▶ Work to be completed
State how many lines of the entries hold the string "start", and nothing more.
----
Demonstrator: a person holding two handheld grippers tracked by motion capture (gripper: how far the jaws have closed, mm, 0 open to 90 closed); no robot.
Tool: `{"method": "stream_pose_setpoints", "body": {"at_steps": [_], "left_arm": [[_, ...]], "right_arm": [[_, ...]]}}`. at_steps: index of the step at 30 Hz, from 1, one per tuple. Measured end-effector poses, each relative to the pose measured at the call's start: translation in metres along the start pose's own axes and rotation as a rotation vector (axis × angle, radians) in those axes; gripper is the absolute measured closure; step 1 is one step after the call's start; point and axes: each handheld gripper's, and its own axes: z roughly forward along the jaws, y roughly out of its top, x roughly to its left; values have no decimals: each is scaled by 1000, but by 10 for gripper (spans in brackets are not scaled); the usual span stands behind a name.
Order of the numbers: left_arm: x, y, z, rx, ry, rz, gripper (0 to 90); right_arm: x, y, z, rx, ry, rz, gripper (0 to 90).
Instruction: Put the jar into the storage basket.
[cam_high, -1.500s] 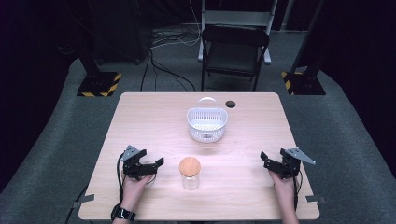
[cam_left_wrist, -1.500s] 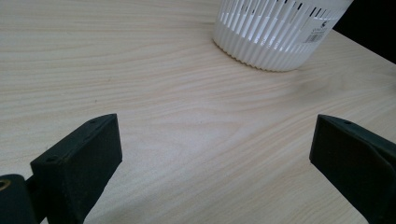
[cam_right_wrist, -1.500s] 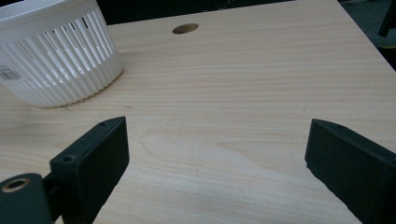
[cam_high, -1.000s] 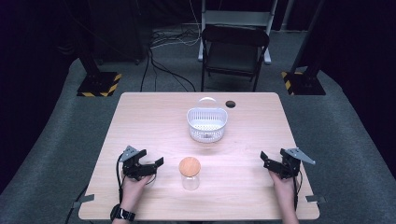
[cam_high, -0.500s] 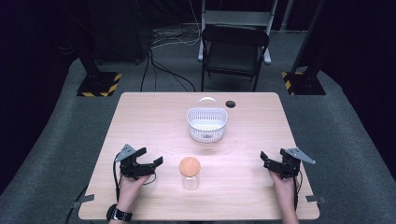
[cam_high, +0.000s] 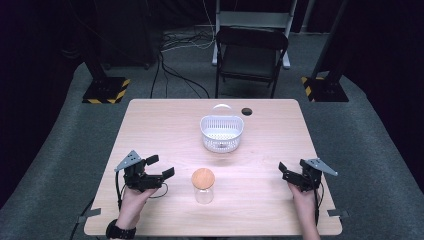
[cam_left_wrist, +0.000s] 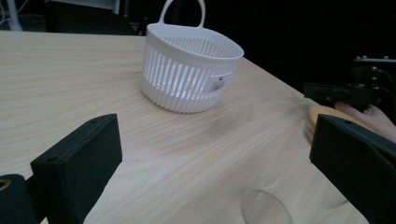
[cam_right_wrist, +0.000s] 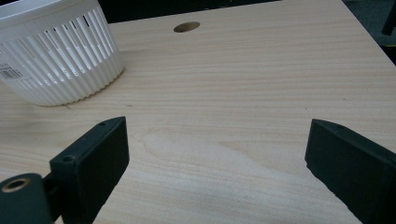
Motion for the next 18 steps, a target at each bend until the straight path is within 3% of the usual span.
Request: {"method": "stream_pose_setpoints", "body": {"at_steps": [9,18], "left_arm": [[-29,16,1,11,-105,52,24],[-46,22,6,19,-139,86,24]], "right_arm": [[0,0,1,5,2,0,55],[0,0,1,6,2,1,55]]}}
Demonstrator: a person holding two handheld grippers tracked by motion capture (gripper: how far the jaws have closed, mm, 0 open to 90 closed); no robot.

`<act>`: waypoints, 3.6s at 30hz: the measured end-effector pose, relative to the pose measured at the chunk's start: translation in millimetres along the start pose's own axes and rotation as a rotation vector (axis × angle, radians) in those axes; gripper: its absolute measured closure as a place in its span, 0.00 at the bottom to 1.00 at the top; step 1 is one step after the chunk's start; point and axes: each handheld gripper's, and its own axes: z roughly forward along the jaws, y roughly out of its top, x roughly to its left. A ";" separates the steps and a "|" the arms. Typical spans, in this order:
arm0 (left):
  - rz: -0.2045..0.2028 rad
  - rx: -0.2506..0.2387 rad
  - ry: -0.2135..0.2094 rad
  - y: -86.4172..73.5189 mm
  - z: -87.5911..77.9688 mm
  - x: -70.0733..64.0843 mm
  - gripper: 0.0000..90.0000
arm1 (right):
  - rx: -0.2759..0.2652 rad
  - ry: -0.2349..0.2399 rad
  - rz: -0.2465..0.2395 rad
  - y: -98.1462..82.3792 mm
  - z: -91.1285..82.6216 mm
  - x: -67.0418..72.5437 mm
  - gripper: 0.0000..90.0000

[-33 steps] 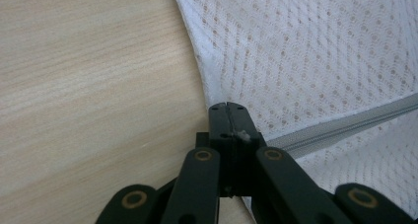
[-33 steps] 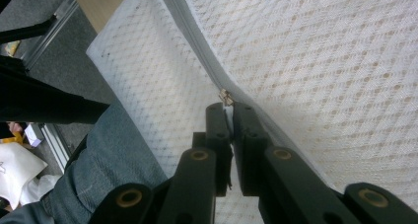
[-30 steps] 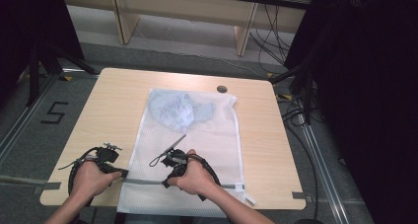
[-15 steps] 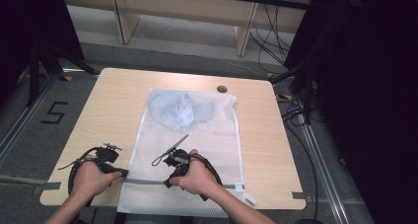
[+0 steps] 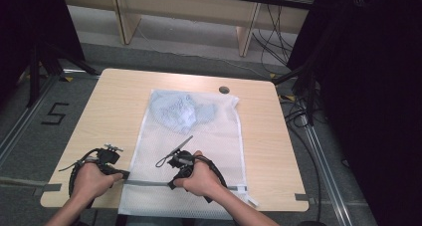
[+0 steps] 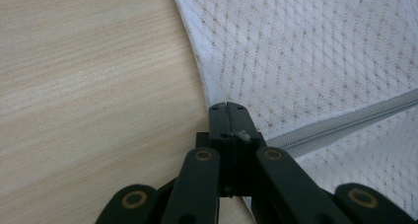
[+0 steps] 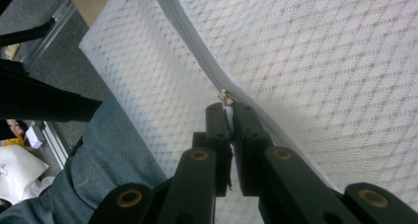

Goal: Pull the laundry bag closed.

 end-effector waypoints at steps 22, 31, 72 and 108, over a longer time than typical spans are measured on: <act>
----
▶ Exercise solution
2